Missionaries of The Church of Jesus Christ of Latter-day Saints serve all around the world, preaching the gospel of Jesus Christ to all who will listen. Elder Jeffery R. Holland has stated, "Every truth that a missionary...teaches is only an appendage to the central message of all time--that Jesus is the Christ, the Only Begotten Son of God, the Holy Messiah, the Promised One, the Savior and Redeemer of the World."
This week, we put together a list of 10 facts about Mormon missionaries that may surprise you:
1. Over 1.1 million Mormon men and women have served full-time missions for the Church since its founding in 1830.
2. The number of full-time Mormon missionaries has increased from 43,651 in 1990 to 85,039 as of March 31, 2014. Single male missionaries (“elders”) serve for 24 months, and single female missionaries (“sister missionaries”) serve for 18 months.
3. Before President Thomas S. Monson lowered the age of availability for all male missionaries to 18 and for all female missionaries to 19 in October 2012, the age of availability for male missionaries was first lowered to 18 in Germany, the United Kingdom, Albania, Cape Verde, Spain, Italy and all of South America to accommodate educational and military requirements.

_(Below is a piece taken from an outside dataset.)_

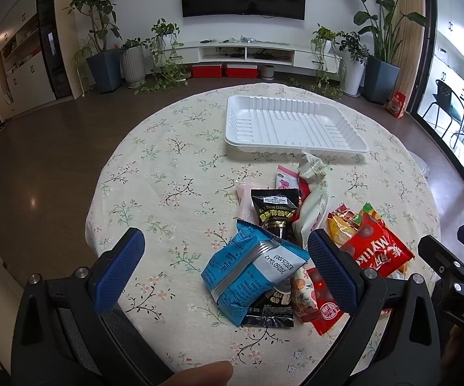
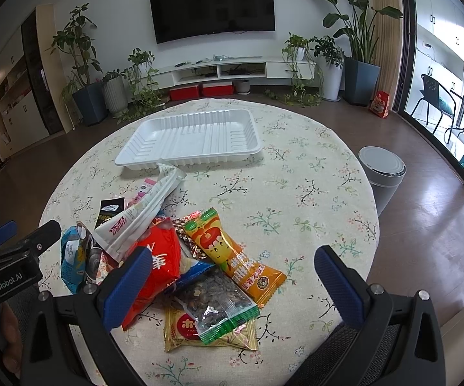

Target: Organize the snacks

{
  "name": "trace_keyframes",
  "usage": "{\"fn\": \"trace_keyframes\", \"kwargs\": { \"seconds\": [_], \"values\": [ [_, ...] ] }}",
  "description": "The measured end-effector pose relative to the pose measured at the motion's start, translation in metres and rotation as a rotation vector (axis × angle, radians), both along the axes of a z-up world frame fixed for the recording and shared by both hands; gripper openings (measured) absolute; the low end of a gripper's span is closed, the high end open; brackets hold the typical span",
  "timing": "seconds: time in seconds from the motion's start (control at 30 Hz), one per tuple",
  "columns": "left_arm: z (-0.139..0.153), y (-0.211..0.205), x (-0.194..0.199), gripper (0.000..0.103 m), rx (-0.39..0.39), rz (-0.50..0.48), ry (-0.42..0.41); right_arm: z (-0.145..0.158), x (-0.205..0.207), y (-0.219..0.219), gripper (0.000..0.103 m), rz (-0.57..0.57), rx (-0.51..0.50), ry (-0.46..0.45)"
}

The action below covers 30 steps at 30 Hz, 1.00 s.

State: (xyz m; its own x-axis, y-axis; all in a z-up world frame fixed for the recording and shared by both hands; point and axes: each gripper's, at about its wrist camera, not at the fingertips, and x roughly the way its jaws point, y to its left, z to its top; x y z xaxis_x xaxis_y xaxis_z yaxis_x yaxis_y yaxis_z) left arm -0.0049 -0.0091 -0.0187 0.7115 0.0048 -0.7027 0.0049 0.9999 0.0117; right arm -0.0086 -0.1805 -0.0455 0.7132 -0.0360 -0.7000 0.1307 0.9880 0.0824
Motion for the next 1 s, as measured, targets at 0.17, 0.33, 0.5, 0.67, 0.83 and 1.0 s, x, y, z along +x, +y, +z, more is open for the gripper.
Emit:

As of March 31, 2014, the breakdown of missionaries is 64% elders, 28% sisters, 8% seniors.
4. Although elders and sister missionaries email or write letters home weekly during their missions, they are allowed just two phone calls home per year: one on Mother’s Day and one on Christmas.

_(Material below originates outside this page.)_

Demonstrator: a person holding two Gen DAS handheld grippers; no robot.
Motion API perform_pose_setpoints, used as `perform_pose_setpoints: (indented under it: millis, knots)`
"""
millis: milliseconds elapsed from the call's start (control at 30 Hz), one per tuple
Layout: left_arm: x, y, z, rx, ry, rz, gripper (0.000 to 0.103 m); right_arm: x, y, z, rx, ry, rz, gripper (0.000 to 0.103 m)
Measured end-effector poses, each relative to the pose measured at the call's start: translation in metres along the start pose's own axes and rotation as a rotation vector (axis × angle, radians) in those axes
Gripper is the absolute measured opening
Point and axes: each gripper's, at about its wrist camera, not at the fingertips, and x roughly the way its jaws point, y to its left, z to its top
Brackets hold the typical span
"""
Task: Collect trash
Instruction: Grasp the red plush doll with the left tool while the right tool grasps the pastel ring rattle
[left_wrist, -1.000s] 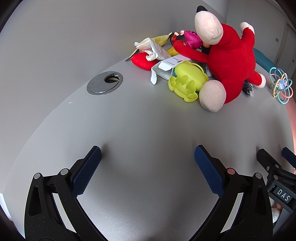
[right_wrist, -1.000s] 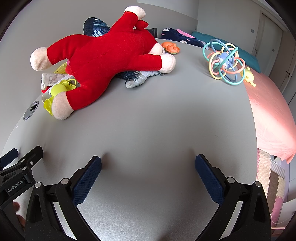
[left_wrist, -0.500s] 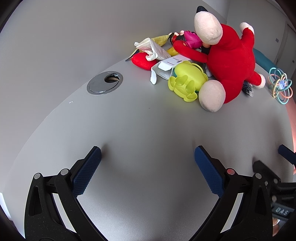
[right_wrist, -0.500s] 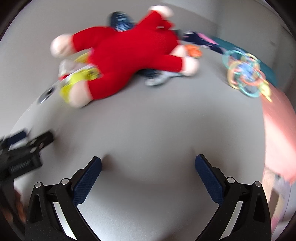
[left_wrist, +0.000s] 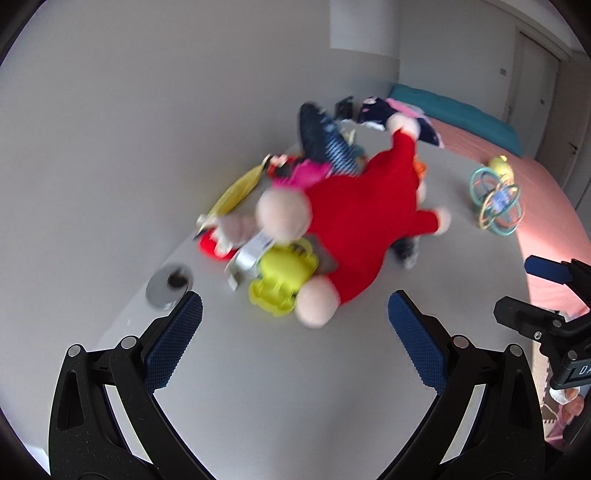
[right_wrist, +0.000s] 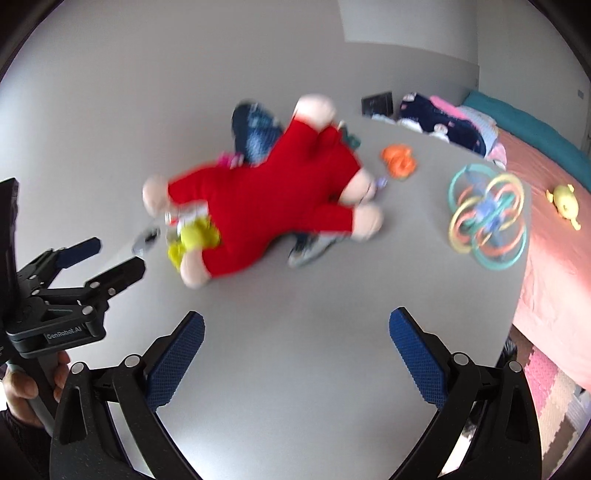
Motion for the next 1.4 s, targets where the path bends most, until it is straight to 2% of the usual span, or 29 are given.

5. Mormon missionaries and their families fund their own missions—except for transportation to and from their field of labor—and are not paid for their services. In recent years, the Church has implemented a program to equalize missionary costs across the globe: each missionary contributes $400 a month to cover mission costs.
6. There are now 15 Missionary Training Centers (MTCs) around the world, where missionaries spend the initial 3-8 weeks of their assignments learning the basics of missionary service. Only the largest MTC, located in Provo, Utah, near Brigham Young University, teaches foreign languages. In total, 55 languages are taught at the Provo MTC by a staff of over 1,200 teachers. It ranks second among the nation’s largest on-site language schools, behind only the U.S. Defense Department’s Language Institute in Monterey, California. In addition to living accommodations and classrooms, the Provo MTC includes a gymnasium/auditorium, a massive kitchen and cafeteria, a health clinic, a bookstore, a laundry, a travel department, a barbershop and so on. It is about to undergo a major expansion to accommodate the rising number of missionaries. During 2010, missionaries at the Provo MTC consumed 200,400 apples; 163,430 pounds of bananas; 10,893 gallons of ice cream; and the equivalent of 684,800 eggs.

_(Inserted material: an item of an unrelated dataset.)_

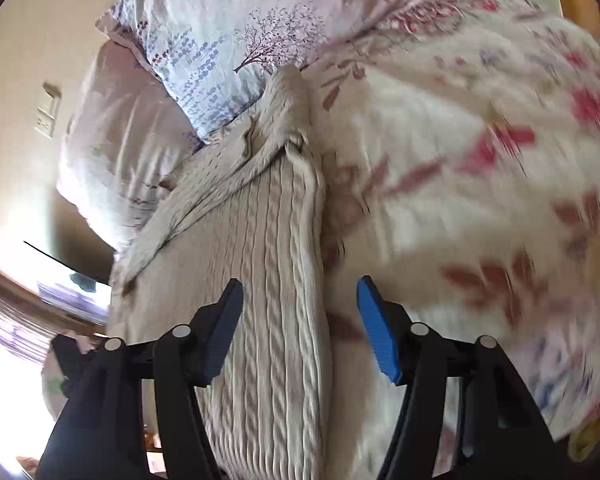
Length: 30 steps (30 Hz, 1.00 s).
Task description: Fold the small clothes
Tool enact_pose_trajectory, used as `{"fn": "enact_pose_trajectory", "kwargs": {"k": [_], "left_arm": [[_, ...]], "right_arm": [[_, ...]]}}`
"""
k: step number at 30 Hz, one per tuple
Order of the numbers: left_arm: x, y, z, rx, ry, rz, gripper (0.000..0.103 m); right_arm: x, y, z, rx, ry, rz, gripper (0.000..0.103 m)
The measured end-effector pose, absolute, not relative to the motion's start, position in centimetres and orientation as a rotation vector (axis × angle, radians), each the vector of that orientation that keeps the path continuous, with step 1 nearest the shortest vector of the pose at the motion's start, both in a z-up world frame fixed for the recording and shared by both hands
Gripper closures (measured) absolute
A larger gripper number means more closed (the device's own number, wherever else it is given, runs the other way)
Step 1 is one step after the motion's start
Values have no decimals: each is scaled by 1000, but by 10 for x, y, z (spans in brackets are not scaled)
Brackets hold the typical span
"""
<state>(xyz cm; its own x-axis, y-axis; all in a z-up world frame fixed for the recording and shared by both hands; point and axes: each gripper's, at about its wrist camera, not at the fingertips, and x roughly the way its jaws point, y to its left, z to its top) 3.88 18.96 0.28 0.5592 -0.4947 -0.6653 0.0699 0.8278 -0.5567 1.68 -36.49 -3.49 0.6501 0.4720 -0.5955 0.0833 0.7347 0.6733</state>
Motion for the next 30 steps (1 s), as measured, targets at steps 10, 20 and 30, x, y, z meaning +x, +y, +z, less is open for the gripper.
{"fn": "enact_pose_trajectory", "kwargs": {"k": [10,20,30], "left_arm": [[-13,163,-1,-546,915,-468,45],[-46,156,-12,-639,929,-557,64],[-39,147,6,-498,891,-503,95]], "right_arm": [[-17,-347,-50,832,878,452,64],[-35,-328,-49,821,900,601,75],[-36,-321,-8,657,707,541,95]]}}
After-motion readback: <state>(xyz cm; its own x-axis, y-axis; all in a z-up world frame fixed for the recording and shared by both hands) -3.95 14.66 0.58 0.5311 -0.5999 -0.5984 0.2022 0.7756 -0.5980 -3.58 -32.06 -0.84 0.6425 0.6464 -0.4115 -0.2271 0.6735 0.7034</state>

7. Approximately 283,000 converts were baptized members of The Church of Jesus Christ of Latter-day Saints worldwide during 2013.
8. Missionaries do not choose where they serve. The missionary application they submit to Church headquarters contains basic information (e.g., what languages they speak, how interested they are in learning a new language, their performance in school, their ancestors’ nationalities), and a member of the Church’s presiding Quorum of the 12 Apostles prayerfully assigns each missionary to one of 405 missions around the world. About 2-3 weeks after submitting an application, prospective missionaries receive a large envelope from church headquarters that announces where the missionary will serve. Anticipation is understandably off the charts when opening the letter that reveals where a future missionary will serve around the world. (Here is a great video of new missionaries opening their mission calls.)
9. 160 million copies of the Book of Mormon have been published and are freely distributed by missionaries around the world.
10. About 80 physicians serve as full-time volunteer missionaries around the world so mission presidents have access to the best medical advice right within the boundaries of their own areas. Also, an additional 200 volunteer nurses and others with medical and health-care backgrounds assist the missionaries.